Heart attack. The very words cause fear and apprehension. In the United States, almost 1.5 million heart attacks occur each year. But what is a heart attack, how can it be recognized, and what should you do if a heart attack strikes?
The medical term for heart attack is myocardial infarction (MI). The myocardium is the muscle part of the heart that generates the energy needed to pump blood to the body. Infarction is the term used to describe the death of a part of the body when there is a loss of the blood supply to that part. Myocardial infarction, therefore, refers to the death of some of the heart muscle due to an interruption in the blood flow to that part of the heart muscle.
Far and away the most common reason for MI is the formation of a blood clot inside one of the arteries that feed oxygen and nutrients to the heart muscle. In most cases, these blood clots start in a section of the artery that is abnormal due to hardening of the arteries. This area, called a plaque, represents atherosclerosis in the heart artery. That is, the artery that feeds blood to the heart develops atherosclerosis, usually over a period of years, but the actual heart attack begins when the body forms a blood clot on this area of atherosclerosis and the blood flow to the muscle is cut off. This accounts for the swift onset of heart attack in people with no previous symptoms of heart trouble.

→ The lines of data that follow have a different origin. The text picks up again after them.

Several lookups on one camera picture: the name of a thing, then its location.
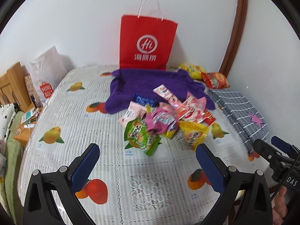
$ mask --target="yellow fruit print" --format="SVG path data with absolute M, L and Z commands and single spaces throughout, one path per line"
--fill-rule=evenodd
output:
M 84 87 L 82 87 L 82 82 L 76 82 L 74 85 L 70 86 L 70 88 L 67 90 L 68 91 L 78 91 L 78 90 L 85 90 Z
M 216 138 L 223 138 L 225 136 L 225 134 L 229 134 L 225 131 L 223 131 L 220 127 L 219 124 L 217 123 L 212 123 L 211 124 L 211 133 L 214 139 Z
M 39 141 L 44 141 L 47 144 L 64 143 L 62 138 L 60 137 L 61 128 L 56 126 L 51 128 L 49 131 L 44 133 L 44 136 Z

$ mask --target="haidilao logo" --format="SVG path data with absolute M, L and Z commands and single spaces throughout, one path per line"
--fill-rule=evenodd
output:
M 137 41 L 136 47 L 143 54 L 150 54 L 157 48 L 157 39 L 153 35 L 144 35 Z

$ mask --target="snack package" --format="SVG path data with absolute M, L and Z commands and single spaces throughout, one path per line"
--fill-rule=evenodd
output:
M 161 96 L 175 109 L 178 119 L 181 119 L 189 112 L 189 108 L 184 106 L 180 100 L 169 91 L 164 85 L 161 85 L 153 90 L 157 95 Z
M 213 115 L 208 111 L 204 110 L 204 121 L 210 126 L 216 119 L 213 117 Z
M 148 130 L 156 130 L 158 134 L 165 134 L 169 125 L 175 121 L 175 118 L 166 110 L 157 107 L 153 113 L 147 113 L 145 122 Z
M 164 102 L 160 102 L 159 107 L 161 107 L 162 109 L 165 109 L 168 113 L 170 113 L 175 118 L 175 121 L 169 125 L 167 132 L 162 135 L 165 138 L 170 139 L 176 133 L 176 130 L 178 129 L 178 126 L 179 126 L 176 112 L 169 104 L 164 103 Z
M 196 147 L 202 144 L 209 132 L 209 127 L 193 122 L 179 121 L 179 127 L 193 151 L 196 151 Z
M 128 122 L 136 118 L 142 118 L 145 113 L 146 113 L 146 107 L 131 101 L 125 115 L 119 118 L 119 123 L 122 126 L 126 127 Z
M 230 87 L 226 77 L 222 73 L 201 73 L 203 81 L 210 89 L 223 89 Z
M 187 99 L 183 102 L 183 105 L 190 108 L 190 112 L 187 113 L 182 120 L 201 123 L 204 118 L 204 110 L 206 106 L 206 98 L 202 97 L 201 99 L 197 99 L 190 92 L 187 93 Z
M 179 68 L 187 71 L 189 76 L 194 80 L 202 80 L 201 72 L 206 73 L 203 67 L 193 64 L 182 63 L 179 65 Z
M 191 96 L 192 96 L 194 99 L 197 99 L 195 96 L 192 95 L 191 92 L 188 91 L 188 92 L 187 92 L 187 98 L 186 98 L 186 99 L 188 99 L 188 98 L 191 97 Z M 204 111 L 205 108 L 206 108 L 206 103 L 207 103 L 206 97 L 202 97 L 202 98 L 200 98 L 200 99 L 197 99 L 197 103 L 198 103 L 198 106 L 201 108 L 201 110 Z
M 178 119 L 175 111 L 169 104 L 161 102 L 160 106 L 162 107 L 151 109 L 147 105 L 145 118 L 147 130 L 156 130 L 158 134 L 170 139 L 178 129 Z
M 151 107 L 155 107 L 156 105 L 156 100 L 142 97 L 138 94 L 135 94 L 134 101 L 138 104 L 141 104 L 142 106 L 146 106 L 147 104 L 149 104 Z
M 156 151 L 161 138 L 155 131 L 147 131 L 146 128 L 147 125 L 140 118 L 128 122 L 124 140 L 134 141 L 147 156 L 151 156 Z

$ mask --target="blue snack package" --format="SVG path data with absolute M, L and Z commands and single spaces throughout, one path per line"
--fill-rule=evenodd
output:
M 149 104 L 151 107 L 155 107 L 156 105 L 156 100 L 142 97 L 138 94 L 135 94 L 134 102 L 141 104 L 142 106 L 146 106 L 147 104 Z

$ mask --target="purple star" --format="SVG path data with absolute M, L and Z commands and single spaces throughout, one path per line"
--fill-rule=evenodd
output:
M 249 116 L 251 117 L 251 122 L 256 123 L 260 128 L 262 127 L 261 124 L 263 124 L 263 122 L 255 114 L 249 113 Z

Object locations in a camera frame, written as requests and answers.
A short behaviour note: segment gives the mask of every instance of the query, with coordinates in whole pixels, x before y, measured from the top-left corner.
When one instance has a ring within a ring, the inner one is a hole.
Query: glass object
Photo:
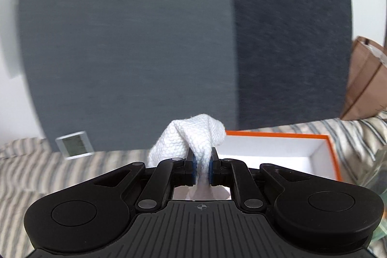
[[[379,150],[375,158],[371,171],[360,181],[360,186],[376,192],[384,202],[384,215],[373,233],[371,242],[387,236],[387,146]]]

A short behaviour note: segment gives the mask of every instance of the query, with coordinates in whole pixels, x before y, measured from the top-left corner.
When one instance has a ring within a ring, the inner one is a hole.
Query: striped fabric
[[[358,184],[387,141],[387,111],[360,121],[329,119],[312,123],[262,128],[258,131],[327,134],[340,161],[343,179]],[[0,255],[25,258],[33,247],[24,230],[27,208],[46,194],[86,181],[134,161],[146,162],[147,151],[97,152],[64,160],[51,152],[48,142],[16,140],[0,149]],[[387,258],[387,238],[370,246],[377,257]]]

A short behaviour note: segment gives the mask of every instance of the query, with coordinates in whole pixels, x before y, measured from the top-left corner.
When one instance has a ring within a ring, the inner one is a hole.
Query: ribbed rubber surface
[[[93,253],[63,256],[36,250],[28,258],[323,258],[292,247],[260,214],[244,214],[234,202],[170,201],[139,215],[120,240]],[[371,258],[367,250],[342,258]]]

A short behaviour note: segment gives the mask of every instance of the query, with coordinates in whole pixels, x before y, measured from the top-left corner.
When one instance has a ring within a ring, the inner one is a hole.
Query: cardboard box
[[[327,135],[227,131],[216,150],[220,159],[244,161],[258,169],[273,163],[289,169],[342,181],[336,153]]]

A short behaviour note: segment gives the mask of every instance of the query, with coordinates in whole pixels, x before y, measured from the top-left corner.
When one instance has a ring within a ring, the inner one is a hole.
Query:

It’s usually not difficult to recognize when someone is having a heart attack. Initially, they may complain of tightness, fullness or pressure in the chest. There may also be discomfort in the arms or neck. Difficulty breathing and sweating soon follow. There may also be dizziness, nausea or fainting. Although the pain may be very severe at the beginning, in most cases it takes several minutes for the pain to increase to an extreme. Some people confuse the discomfort in the chest with indigestion, although it is usually much more uncomfortable than indigestion. The pain of heart attack may last for hours, or even days, if untreated.
The most important thing to remember if you or someone you know may be having a heart attack is to get help immediately. People with these symptoms should go directly to the emergency room at the nearest hospital and get help. The emergency room staff will contact your doctor while ministering to you or your loved one. Remember, time is critical in the treatment of heart attack.